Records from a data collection
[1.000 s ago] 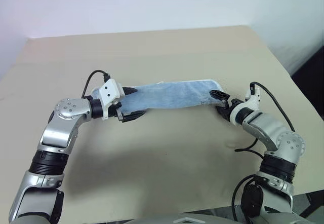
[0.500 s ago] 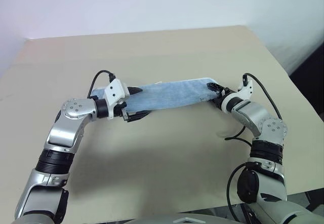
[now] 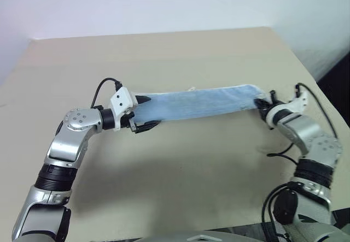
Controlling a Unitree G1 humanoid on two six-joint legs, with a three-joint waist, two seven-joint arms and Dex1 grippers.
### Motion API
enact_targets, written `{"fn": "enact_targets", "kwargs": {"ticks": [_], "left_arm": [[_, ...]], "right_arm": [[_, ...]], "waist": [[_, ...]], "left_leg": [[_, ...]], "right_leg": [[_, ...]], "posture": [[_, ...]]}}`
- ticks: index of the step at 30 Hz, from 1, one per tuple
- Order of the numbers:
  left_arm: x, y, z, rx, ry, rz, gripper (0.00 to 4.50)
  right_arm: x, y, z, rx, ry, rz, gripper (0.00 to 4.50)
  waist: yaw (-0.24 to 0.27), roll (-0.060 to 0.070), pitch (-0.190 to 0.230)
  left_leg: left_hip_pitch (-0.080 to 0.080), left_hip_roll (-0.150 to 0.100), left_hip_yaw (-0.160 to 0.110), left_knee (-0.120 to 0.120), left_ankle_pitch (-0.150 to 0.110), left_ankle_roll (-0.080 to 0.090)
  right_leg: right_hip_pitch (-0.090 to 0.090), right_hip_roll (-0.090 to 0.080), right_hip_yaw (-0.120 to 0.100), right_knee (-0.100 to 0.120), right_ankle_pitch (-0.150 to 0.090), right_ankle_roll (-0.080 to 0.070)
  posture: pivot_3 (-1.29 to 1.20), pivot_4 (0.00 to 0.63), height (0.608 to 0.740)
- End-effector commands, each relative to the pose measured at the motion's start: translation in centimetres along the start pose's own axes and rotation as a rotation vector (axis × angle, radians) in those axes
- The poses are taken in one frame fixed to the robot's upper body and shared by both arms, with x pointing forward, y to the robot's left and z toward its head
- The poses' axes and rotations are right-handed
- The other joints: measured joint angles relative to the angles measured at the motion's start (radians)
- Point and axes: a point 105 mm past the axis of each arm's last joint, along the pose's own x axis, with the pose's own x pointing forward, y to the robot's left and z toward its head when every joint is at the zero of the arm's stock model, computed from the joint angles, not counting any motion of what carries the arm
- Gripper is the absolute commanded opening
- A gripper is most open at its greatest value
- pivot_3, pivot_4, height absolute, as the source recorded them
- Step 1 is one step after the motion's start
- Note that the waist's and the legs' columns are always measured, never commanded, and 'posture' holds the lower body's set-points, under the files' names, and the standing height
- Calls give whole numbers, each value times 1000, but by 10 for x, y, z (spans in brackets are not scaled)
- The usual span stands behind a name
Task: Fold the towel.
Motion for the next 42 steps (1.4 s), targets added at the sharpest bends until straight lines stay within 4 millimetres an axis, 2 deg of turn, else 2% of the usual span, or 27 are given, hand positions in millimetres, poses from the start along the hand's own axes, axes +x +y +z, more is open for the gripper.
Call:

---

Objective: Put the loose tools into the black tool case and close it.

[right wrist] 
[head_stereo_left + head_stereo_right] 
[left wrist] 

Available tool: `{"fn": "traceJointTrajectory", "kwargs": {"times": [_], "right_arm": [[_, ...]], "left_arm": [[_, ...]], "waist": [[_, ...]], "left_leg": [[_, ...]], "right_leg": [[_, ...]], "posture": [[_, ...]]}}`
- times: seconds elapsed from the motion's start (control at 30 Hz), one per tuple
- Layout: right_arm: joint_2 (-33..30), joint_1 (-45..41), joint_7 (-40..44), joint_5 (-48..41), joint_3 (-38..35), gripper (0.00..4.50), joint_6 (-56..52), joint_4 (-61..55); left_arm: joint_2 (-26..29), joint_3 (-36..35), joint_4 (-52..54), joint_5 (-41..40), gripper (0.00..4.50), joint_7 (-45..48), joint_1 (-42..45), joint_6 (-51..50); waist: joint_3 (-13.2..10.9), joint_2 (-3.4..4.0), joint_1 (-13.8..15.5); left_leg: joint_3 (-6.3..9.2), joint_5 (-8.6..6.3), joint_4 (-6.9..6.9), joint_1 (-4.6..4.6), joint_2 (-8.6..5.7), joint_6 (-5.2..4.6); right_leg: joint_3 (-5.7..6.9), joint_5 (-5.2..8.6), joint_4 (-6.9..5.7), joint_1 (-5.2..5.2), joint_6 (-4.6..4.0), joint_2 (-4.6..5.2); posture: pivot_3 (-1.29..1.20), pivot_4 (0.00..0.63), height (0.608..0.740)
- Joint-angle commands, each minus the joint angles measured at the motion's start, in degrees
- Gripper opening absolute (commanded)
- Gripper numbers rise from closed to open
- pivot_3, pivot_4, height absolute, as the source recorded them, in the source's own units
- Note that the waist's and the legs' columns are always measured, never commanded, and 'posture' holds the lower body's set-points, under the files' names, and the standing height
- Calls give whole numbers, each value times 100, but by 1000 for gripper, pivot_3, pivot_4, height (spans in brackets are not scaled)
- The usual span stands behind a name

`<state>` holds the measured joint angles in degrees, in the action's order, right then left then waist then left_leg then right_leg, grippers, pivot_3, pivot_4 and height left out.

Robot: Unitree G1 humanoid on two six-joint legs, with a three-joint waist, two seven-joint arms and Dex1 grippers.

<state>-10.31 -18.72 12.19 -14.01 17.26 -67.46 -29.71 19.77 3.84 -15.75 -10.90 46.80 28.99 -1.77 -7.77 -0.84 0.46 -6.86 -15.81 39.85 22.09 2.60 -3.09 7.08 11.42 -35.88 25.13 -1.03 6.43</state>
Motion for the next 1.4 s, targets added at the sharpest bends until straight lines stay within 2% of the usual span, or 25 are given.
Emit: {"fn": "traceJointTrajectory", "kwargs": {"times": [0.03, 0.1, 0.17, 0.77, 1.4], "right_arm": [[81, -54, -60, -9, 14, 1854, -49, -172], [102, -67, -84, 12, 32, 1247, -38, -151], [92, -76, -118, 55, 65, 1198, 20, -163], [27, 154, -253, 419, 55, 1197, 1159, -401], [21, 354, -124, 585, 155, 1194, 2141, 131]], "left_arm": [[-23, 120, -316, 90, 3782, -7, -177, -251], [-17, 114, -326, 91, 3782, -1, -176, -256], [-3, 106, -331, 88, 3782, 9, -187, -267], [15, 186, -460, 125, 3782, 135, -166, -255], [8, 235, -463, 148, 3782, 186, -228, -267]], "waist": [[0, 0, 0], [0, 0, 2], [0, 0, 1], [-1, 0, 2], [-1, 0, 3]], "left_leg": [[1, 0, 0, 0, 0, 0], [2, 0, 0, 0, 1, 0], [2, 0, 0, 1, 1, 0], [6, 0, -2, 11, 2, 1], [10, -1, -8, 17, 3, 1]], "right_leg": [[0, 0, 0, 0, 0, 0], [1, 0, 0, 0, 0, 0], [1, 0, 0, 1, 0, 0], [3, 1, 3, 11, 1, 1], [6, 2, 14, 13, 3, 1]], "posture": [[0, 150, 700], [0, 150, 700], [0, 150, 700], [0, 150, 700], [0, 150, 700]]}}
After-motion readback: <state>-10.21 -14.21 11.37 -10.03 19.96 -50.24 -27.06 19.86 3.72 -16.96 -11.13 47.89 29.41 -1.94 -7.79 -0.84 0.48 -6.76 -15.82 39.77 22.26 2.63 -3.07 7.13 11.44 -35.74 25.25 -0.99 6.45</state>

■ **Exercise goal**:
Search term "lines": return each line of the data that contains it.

■ **Solution for this exercise**:
Motion for the next 42 steps (1.4 s), targets added at the sharpest bends until straight lines stay within 4 millimetres an axis, 2 deg of turn, else 2% of the usual span, or 27 are given, hand positions in millimetres, poses from the start along the hand's own axes, axes +x +y +z, more is open for the gripper.
Motion for the next 1.4 s, targets added at the sharpest bends until straight lines stay within 2% of the usual span, or 25 are given.

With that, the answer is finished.